COLLECTED MATERIAL.
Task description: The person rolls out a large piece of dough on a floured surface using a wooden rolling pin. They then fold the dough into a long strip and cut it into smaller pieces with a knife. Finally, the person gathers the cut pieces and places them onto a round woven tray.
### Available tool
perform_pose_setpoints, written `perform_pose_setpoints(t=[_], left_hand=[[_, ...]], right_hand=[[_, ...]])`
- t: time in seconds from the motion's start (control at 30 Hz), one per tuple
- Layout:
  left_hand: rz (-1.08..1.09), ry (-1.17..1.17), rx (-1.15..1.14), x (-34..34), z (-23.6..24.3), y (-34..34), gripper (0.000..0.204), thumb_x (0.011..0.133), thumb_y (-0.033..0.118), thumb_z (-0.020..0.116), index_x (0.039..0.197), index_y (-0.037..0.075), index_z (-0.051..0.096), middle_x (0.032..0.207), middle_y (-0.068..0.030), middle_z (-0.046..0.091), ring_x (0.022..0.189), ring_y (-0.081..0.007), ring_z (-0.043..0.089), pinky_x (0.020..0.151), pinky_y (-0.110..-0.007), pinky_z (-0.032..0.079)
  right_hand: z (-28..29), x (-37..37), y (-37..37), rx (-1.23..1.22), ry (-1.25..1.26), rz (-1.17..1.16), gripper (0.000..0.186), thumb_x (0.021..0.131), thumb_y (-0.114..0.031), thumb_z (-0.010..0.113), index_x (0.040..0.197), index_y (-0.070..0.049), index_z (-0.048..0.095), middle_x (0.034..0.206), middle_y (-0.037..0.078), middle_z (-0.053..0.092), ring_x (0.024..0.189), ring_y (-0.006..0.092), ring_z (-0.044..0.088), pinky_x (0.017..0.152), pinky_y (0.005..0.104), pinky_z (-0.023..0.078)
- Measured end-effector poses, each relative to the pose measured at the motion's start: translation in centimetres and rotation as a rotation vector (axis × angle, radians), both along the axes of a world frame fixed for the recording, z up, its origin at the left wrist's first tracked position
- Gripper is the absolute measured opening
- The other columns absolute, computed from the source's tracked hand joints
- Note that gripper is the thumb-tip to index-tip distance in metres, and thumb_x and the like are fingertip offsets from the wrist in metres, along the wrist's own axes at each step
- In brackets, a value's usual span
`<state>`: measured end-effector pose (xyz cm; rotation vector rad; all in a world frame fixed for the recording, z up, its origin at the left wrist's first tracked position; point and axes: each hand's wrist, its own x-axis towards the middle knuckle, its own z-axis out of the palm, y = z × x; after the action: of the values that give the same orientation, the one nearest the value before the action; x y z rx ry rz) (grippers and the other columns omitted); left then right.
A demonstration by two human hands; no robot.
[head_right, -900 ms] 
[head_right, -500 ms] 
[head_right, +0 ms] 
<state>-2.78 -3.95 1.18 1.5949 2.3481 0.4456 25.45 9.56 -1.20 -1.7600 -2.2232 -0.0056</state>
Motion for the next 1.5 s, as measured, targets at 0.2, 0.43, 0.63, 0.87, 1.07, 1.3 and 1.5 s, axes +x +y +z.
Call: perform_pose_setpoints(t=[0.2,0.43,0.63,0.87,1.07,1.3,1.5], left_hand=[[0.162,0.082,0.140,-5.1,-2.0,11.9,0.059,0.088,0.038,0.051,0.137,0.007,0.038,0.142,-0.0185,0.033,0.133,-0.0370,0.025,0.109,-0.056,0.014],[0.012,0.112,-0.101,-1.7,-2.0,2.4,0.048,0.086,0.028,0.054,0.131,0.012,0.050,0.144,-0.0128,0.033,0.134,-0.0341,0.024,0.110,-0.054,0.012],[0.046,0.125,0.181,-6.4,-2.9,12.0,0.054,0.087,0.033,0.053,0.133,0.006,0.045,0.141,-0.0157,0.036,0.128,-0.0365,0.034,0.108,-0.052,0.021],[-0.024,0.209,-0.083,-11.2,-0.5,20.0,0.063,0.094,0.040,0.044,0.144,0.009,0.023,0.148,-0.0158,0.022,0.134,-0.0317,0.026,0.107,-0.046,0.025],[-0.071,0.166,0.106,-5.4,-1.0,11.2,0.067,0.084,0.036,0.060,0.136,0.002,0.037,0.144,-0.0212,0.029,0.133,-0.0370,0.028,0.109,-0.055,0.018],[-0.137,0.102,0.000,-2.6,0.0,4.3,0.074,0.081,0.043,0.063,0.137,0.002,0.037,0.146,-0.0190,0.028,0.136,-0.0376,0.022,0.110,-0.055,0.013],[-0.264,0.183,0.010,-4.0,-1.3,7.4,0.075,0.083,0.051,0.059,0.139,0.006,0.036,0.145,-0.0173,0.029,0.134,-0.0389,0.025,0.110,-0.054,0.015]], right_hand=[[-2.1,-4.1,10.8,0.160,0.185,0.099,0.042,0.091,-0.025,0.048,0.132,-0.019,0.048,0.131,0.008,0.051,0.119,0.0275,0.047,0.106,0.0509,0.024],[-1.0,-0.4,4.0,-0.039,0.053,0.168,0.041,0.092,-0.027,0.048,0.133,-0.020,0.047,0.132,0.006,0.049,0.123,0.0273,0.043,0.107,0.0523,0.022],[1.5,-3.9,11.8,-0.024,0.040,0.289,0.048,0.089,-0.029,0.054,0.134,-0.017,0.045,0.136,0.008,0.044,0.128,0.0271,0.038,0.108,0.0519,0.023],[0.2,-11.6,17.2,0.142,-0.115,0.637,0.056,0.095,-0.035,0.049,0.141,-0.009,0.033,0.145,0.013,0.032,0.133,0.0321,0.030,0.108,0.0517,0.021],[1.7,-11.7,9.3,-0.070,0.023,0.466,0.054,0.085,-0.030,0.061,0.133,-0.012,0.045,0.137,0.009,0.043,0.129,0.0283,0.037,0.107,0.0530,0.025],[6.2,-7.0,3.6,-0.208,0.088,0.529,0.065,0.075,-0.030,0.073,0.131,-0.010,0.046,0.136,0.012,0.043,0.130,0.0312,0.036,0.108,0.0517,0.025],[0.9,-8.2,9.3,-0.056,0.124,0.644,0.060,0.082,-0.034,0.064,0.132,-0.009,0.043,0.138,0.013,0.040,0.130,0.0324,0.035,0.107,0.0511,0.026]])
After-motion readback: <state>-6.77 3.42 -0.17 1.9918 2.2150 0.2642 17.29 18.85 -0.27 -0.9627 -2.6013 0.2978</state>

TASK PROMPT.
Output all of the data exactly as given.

ANSWER BELOW.
Task description: The person rolls out a large piece of dough on a floured surface using a wooden rolling pin. They then fold the dough into a long strip and cut it into smaller pieces with a knife. Finally, the person gathers the cut pieces and places them onto a round woven tray.
### Available tool
perform_pose_setpoints, written `perform_pose_setpoints(t=[_], left_hand=[[_, ...]], right_hand=[[_, ...]])`
- t: time in seconds from the motion's start (control at 30 Hz), one per tuple
- Layout:
  left_hand: rz (-1.08..1.09), ry (-1.17..1.17), rx (-1.15..1.14), x (-34..34), z (-23.6..24.3), y (-34..34), gripper (0.000..0.204), thumb_x (0.011..0.133), thumb_y (-0.033..0.118), thumb_z (-0.020..0.116), index_x (0.039..0.197), index_y (-0.037..0.075), index_z (-0.051..0.096), middle_x (0.032..0.207), middle_y (-0.068..0.030), middle_z (-0.046..0.091), ring_x (0.022..0.189), ring_y (-0.081..0.007), ring_z (-0.043..0.089), pinky_x (0.020..0.151), pinky_y (-0.110..-0.007), pinky_z (-0.032..0.079)
  right_hand: z (-28..29), x (-37..37), y (-37..37), rx (-1.23..1.22), ry (-1.25..1.26), rz (-1.17..1.16), gripper (0.000..0.186), thumb_x (0.021..0.131), thumb_y (-0.114..0.031), thumb_z (-0.010..0.113), index_x (0.040..0.197), index_y (-0.070..0.049), index_z (-0.048..0.095), middle_x (0.034..0.206), middle_y (-0.037..0.078), middle_z (-0.053..0.092), ring_x (0.024..0.189), ring_y (-0.006..0.092), ring_z (-0.044..0.088), pinky_x (0.017..0.152), pinky_y (0.005..0.104), pinky_z (-0.023..0.078)
- Measured end-effector poses, each relative to the pose measured at the motion's start: translation in centimetres and rotation as a rotation vector (axis × angle, radians), both along the axes of a world frame fixed for the recording, z up, its origin at the left wrist's first tracked position
- Gripper is the absolute measured opening
- The other columns absolute, computed from the source's tracked hand joints
- Note that gripper is the thumb-tip to index-tip distance in metres, and thumb_x and the like are fingertip offsets from the wrist in metres, along the wrist's own axes at each step
- In brackets, a value's usual span
`<state>`: measured end-effector pose (xyz cm; rotation vector rad; all in a world frame fixed for the recording, z up, its origin at the left wrist's first tracked position; point and axes: each hand's wrist, its own x-axis towards the middle knuckle, its own z-axis out of the palm, y = z × x; after the action: of the values that give the same orientation, the one nearest the value before the action; x y z rx ry rz) (grippers and the other columns omitted); left then right.
A demonstration by two human hands; no robot.
[head_right, -900 ms] 
[head_right, -500 ms] 
[head_right, +0 ms] 
<state>-2.78 -3.95 1.18 1.5949 2.3481 0.4456 25.45 9.56 -1.20 -1.7600 -2.2232 -0.0056</state>
Motion for the next 1.5 s, as measured, targets at 0.2, 0.43, 0.63, 0.87, 1.07, 1.3 and 1.5 s, axes +x +y +z.
Call: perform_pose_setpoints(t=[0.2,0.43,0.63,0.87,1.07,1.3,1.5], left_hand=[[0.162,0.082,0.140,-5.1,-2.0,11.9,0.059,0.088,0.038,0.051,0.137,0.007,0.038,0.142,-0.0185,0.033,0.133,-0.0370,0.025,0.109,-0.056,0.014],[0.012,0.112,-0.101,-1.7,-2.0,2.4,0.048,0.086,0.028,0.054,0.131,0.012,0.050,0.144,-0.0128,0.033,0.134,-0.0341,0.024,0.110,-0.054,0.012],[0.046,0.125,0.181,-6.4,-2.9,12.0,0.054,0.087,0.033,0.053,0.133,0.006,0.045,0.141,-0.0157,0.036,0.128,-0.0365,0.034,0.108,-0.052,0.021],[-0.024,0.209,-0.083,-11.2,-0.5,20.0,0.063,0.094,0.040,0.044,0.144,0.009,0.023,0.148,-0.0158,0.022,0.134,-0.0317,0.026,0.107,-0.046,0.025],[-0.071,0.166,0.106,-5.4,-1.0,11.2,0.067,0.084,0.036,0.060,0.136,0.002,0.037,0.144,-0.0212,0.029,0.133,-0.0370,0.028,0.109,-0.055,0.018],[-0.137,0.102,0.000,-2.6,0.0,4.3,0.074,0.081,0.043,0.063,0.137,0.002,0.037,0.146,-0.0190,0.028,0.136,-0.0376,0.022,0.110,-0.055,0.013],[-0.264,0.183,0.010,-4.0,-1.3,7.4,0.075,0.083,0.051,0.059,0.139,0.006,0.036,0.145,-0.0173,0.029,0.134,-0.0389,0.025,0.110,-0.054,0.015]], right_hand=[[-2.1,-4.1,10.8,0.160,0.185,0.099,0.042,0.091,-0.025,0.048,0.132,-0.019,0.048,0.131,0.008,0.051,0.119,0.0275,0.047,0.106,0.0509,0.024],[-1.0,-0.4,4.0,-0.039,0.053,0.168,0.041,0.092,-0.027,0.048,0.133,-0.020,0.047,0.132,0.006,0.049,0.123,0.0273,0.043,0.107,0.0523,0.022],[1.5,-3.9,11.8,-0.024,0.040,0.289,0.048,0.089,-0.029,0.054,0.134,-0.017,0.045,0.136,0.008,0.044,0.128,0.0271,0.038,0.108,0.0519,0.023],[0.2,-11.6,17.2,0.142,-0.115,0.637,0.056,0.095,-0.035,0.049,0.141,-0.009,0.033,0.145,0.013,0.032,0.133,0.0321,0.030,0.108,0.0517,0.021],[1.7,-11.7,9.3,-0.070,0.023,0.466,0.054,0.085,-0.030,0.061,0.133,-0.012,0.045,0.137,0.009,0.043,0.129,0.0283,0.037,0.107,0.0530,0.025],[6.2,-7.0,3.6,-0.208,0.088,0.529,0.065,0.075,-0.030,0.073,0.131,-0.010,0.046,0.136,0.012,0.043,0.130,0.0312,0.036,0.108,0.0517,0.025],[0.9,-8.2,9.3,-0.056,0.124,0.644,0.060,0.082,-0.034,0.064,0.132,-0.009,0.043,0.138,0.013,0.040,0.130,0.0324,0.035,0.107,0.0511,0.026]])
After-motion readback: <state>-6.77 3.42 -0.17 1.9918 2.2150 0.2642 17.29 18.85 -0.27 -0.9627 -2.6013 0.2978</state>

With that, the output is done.